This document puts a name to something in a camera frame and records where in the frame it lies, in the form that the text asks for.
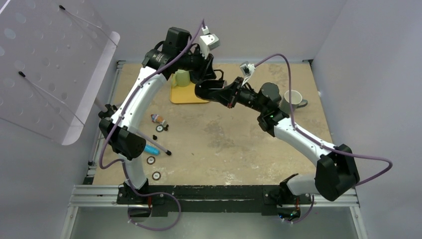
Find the black mug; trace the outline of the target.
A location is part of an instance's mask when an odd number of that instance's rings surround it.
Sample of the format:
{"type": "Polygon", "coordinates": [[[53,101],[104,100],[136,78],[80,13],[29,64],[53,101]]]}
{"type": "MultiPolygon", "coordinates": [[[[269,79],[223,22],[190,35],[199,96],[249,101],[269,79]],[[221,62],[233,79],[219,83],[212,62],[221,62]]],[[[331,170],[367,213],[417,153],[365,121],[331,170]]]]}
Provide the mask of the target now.
{"type": "Polygon", "coordinates": [[[228,85],[226,80],[203,80],[198,81],[195,84],[194,93],[195,95],[206,101],[211,101],[213,97],[211,96],[213,92],[222,90],[228,85]]]}

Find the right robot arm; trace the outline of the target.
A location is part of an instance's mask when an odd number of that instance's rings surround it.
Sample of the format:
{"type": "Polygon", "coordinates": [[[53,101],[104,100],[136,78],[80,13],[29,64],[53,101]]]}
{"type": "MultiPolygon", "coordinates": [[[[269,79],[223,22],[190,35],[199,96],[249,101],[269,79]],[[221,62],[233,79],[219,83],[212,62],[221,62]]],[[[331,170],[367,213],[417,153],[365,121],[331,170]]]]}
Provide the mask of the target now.
{"type": "Polygon", "coordinates": [[[231,84],[224,80],[203,80],[195,84],[195,95],[203,100],[217,102],[227,108],[244,105],[260,113],[257,118],[261,129],[280,139],[302,155],[315,167],[314,174],[293,174],[279,186],[279,199],[290,203],[302,194],[319,194],[335,201],[347,190],[360,182],[360,176],[351,155],[351,149],[342,144],[317,139],[313,134],[304,136],[306,130],[281,110],[279,88],[273,83],[264,83],[258,92],[243,86],[244,79],[237,77],[231,84]]]}

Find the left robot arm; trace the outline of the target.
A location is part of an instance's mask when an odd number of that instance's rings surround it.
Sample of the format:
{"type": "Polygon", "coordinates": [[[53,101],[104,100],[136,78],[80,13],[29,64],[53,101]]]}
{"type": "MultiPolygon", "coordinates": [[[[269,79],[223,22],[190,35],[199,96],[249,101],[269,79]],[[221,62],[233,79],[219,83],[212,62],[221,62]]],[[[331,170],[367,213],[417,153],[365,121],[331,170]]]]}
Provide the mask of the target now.
{"type": "Polygon", "coordinates": [[[107,165],[100,159],[99,166],[107,169],[117,162],[122,163],[125,185],[131,188],[129,197],[135,203],[148,199],[148,179],[141,161],[146,137],[137,133],[147,108],[178,70],[193,72],[201,80],[215,78],[211,51],[219,45],[219,38],[206,26],[201,26],[194,35],[181,28],[169,28],[165,40],[145,54],[138,78],[123,103],[108,106],[107,112],[99,114],[99,128],[105,143],[119,155],[107,165]]]}

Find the light green mug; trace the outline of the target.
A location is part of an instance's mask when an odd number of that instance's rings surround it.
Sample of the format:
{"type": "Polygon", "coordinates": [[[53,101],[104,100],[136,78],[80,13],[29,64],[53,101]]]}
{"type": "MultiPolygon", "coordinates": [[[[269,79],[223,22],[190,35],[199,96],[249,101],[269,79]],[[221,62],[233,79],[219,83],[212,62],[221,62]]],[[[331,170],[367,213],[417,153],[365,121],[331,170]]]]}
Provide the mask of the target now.
{"type": "Polygon", "coordinates": [[[187,87],[191,83],[190,72],[186,70],[177,70],[172,75],[172,88],[187,87]]]}

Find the grey-blue mug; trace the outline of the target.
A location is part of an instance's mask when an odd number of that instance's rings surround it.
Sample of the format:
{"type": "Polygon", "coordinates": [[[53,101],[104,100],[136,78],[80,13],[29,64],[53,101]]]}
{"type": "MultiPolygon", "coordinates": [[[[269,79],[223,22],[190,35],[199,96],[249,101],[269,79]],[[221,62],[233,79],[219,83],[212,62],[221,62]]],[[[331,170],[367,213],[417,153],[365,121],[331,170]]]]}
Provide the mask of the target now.
{"type": "Polygon", "coordinates": [[[308,100],[303,99],[303,96],[296,90],[286,91],[279,104],[281,110],[287,114],[291,114],[296,109],[304,108],[307,105],[308,100]]]}

Exercise objective: Repeat all the material exactly, but keep pictures out of the copy.

Response:
This document puts a name to something in a camera frame and records where in the frame it lies, in the form that the text asks for.
Find the black mug; trace the outline of the target.
A location is part of an instance's mask when an odd number of that instance's rings surround it.
Sample of the format:
{"type": "Polygon", "coordinates": [[[53,101],[104,100],[136,78],[80,13],[29,64],[53,101]]]}
{"type": "MultiPolygon", "coordinates": [[[[269,79],[223,22],[190,35],[199,96],[249,101],[269,79]],[[221,62],[233,79],[219,83],[212,62],[221,62]]],[[[331,170],[367,213],[417,153],[365,121],[331,170]]]]}
Provide the mask of the target now.
{"type": "Polygon", "coordinates": [[[228,85],[226,80],[203,80],[198,81],[195,84],[194,93],[195,95],[206,101],[211,101],[213,97],[211,96],[213,92],[222,90],[228,85]]]}

Find the right robot arm; trace the outline of the target.
A location is part of an instance's mask when an odd number of that instance's rings surround it.
Sample of the format:
{"type": "Polygon", "coordinates": [[[53,101],[104,100],[136,78],[80,13],[29,64],[53,101]]]}
{"type": "MultiPolygon", "coordinates": [[[[269,79],[223,22],[190,35],[199,96],[249,101],[269,79]],[[221,62],[233,79],[219,83],[212,62],[221,62]]],[[[331,170],[367,213],[417,153],[365,121],[331,170]]]]}
Provide the mask of the target now.
{"type": "Polygon", "coordinates": [[[231,84],[224,80],[203,80],[195,84],[195,95],[203,100],[217,102],[227,108],[244,105],[260,113],[257,118],[261,129],[280,139],[302,155],[315,167],[314,174],[293,174],[279,186],[279,199],[290,203],[302,194],[319,194],[335,201],[347,190],[360,182],[360,176],[351,155],[351,149],[342,144],[317,139],[313,134],[304,136],[306,130],[281,110],[279,88],[273,83],[264,83],[258,92],[243,86],[244,79],[237,77],[231,84]]]}

Find the left robot arm; trace the outline of the target.
A location is part of an instance's mask when an odd number of that instance's rings surround it.
Sample of the format:
{"type": "Polygon", "coordinates": [[[53,101],[104,100],[136,78],[80,13],[29,64],[53,101]]]}
{"type": "MultiPolygon", "coordinates": [[[[269,79],[223,22],[190,35],[199,96],[249,101],[269,79]],[[221,62],[233,79],[219,83],[212,62],[221,62]]],[[[331,170],[367,213],[417,153],[365,121],[331,170]]]]}
Provide the mask of the target now.
{"type": "Polygon", "coordinates": [[[107,165],[100,159],[99,166],[107,169],[117,162],[122,163],[125,185],[131,188],[129,197],[135,203],[148,199],[148,179],[141,161],[146,137],[137,133],[147,108],[178,70],[193,72],[201,80],[215,78],[211,51],[219,45],[219,38],[206,26],[201,26],[194,35],[181,28],[169,28],[165,40],[145,54],[138,78],[123,103],[108,106],[107,112],[99,114],[99,128],[105,143],[119,155],[107,165]]]}

Find the light green mug; trace the outline of the target.
A location is part of an instance's mask when an odd number of that instance's rings surround it.
Sample of the format:
{"type": "Polygon", "coordinates": [[[53,101],[104,100],[136,78],[80,13],[29,64],[53,101]]]}
{"type": "MultiPolygon", "coordinates": [[[[269,79],[223,22],[190,35],[199,96],[249,101],[269,79]],[[221,62],[233,79],[219,83],[212,62],[221,62]]],[[[331,170],[367,213],[417,153],[365,121],[331,170]]]]}
Provide the mask of the target now.
{"type": "Polygon", "coordinates": [[[187,87],[191,83],[190,72],[186,70],[177,70],[172,75],[172,88],[187,87]]]}

Find the grey-blue mug; trace the outline of the target.
A location is part of an instance's mask when an odd number of that instance's rings surround it.
Sample of the format:
{"type": "Polygon", "coordinates": [[[53,101],[104,100],[136,78],[80,13],[29,64],[53,101]]]}
{"type": "MultiPolygon", "coordinates": [[[[269,79],[223,22],[190,35],[199,96],[249,101],[269,79]],[[221,62],[233,79],[219,83],[212,62],[221,62]]],[[[331,170],[367,213],[417,153],[365,121],[331,170]]]]}
Provide the mask of the target now.
{"type": "Polygon", "coordinates": [[[308,100],[303,99],[303,96],[296,90],[286,91],[279,104],[281,110],[287,114],[291,114],[296,109],[304,108],[307,105],[308,100]]]}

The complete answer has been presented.